Il negozio come realtà esperienziale
I punti vendita sul territorio fanno leva sulle caratteristiche della cosiddetta generazione Z (i nati tra il 1997 e il 2012). La generazione Z non è la generazione del possesso ma quella dell’esperienza. È per questo che i negozi vanno a proporsi, oltre che come punti di vendita, anche come punti di incontro e di svago e vanno quindi a competere non più con le vendite online quanto con cinema e teatri. In un negozio di questo tipo è possibile costruire una realtà multicanale dove confluiscono sia le vendite online che quelle fisiche.
In Italia a che punto siamo?
I numero parlano chiaro su questo aspetto: dal 2021 al 2022 siamo passati da un totale di transazioni per 40.2 miliardi di euro, con una crescita del 23% rispetto al 2020, a 45.9 miliardi con una crescita del 14%.
Andando a distinguere tra prodotti e servizi, si può notare che nell’ultimo anno i prodotti sono tornati, in valore assoluto, ai ritmi di crescita pre-pandemia mentre i servizi, seppure in crescita, rappresentano ora, rispetto al totale, una percentuale più bassa del pre-pandemia. Il comparto che contribuisce maggiormente alla crescita è quello del food & grocery, che aumenta del 17%, pur esponendo andamenti molto diversi nei vari segmenti.
Andando poi ad analizzare i singoli comparti notiamo anche qui dei cambiamenti. Fino a due anni fa, per i prodotti, i due comparti più maturi, informatica e abbigliamento, coprivano più del 50% del mercato mentre oggi devono lasciare spazio a comparti emergenti come arredamento e alimentari.
Analizzando la penetrazione sui consumi totali, utile per capire la maturità del mercato, il canale online si attesta oggi sull’11%. Anche qui, però, il dato importante arriva distinguendo tra prodotti e servizi.

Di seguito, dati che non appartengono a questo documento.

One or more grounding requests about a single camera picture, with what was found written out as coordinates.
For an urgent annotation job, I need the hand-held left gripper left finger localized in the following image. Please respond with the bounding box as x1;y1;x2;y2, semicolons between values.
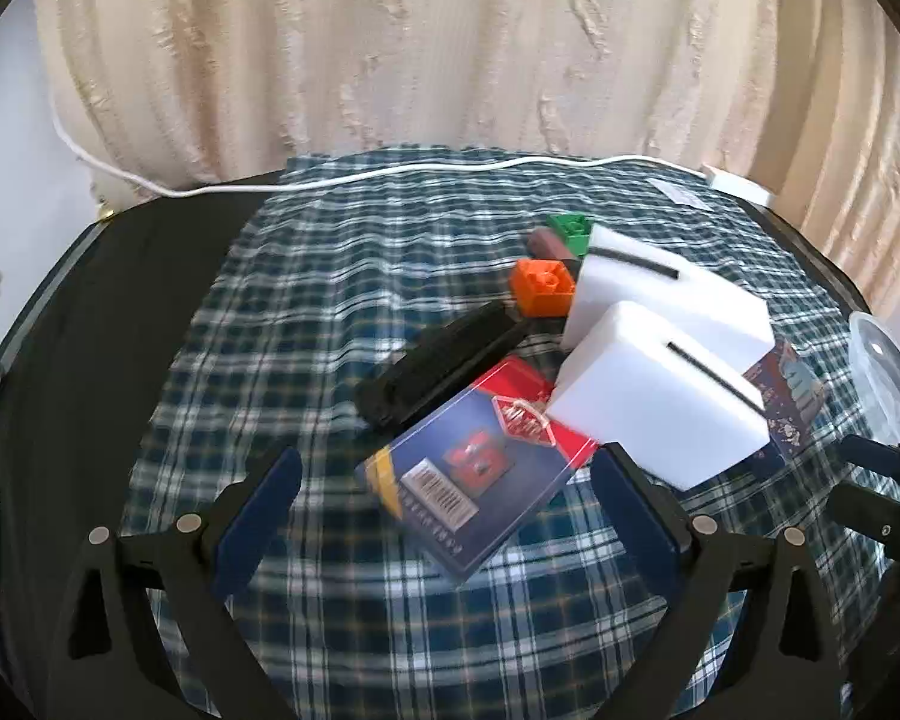
45;445;305;720

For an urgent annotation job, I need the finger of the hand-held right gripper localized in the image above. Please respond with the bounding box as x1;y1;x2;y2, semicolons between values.
840;433;900;500
827;481;900;550

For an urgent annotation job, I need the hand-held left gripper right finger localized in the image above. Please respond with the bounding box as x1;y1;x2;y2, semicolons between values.
591;441;848;720

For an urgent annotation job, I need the clear plastic bowl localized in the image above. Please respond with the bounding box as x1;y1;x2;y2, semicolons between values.
847;311;900;458

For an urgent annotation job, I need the white sponge black stripe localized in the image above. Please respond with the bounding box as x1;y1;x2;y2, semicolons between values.
544;301;773;494
559;223;773;376

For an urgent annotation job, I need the red and blue card box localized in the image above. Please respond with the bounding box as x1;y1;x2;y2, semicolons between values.
355;356;601;590

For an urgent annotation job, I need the black comb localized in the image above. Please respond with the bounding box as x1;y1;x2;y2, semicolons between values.
355;300;530;432

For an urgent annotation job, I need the orange toy block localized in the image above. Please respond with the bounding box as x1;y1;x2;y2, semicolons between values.
511;258;578;320

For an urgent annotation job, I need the blue plaid cloth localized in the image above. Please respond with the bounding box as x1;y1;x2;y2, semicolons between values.
120;146;900;720

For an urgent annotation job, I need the maroon rectangular box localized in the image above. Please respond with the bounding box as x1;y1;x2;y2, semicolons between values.
526;231;587;265

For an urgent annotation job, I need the green toy block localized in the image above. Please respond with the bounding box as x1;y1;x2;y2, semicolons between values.
546;212;596;260

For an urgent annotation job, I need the white power strip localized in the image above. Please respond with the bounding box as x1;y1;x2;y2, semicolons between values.
701;163;776;206

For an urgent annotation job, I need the cream textured curtain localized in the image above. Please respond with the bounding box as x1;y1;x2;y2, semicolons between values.
34;0;900;316

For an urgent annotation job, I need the white power cable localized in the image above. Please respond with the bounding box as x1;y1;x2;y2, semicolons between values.
47;106;713;200

Infatti, la pandemia ha aumentato la penetrazione dei prodotti portandoli allo stesso livello di maturità dei servizi.
Tirando le somme, l’Osservatorio del Politecnico ci dice che oggi siamo in una fase di crescita consolidata controllata. Cresce l’investimento digitale su tre filoni specifici: il marketing, la logistica e i sistemi di pagamento. Stiamo quindi andando verso una normalità che però non è più quella che conoscevamo prima. Una nuova normalità dalla quale tornare alla situazione precedente non è più possibile.
La strada che porta al futuro
In chiusura, Valentina Pontiggia fa anche una veloce carrellata degli aspetti a cui sarebbe bene prestare attenzione nel prossimo futuro per meglio capire la prossima evoluzione dell’e-commerce b2c. Innanzitutto ci troveremo di fronte a nuovi modelli di vendita (come il quick commerce) e nuovi trend di consumo. La generazione Z ha una forte spinta verso la sostenibilità, sia dal punto di vista ambientale che come qualità delle condizioni di lavoro. Occorre inoltre tenere conto della tecnologia sempre in rapida evoluzione (come il metaverso, che è alle porte) e dei cambiamenti sociali che sono in atto; quali la transizione verso lo smart working, l’educazione digitale e la ri-urbanizzazione post-covid.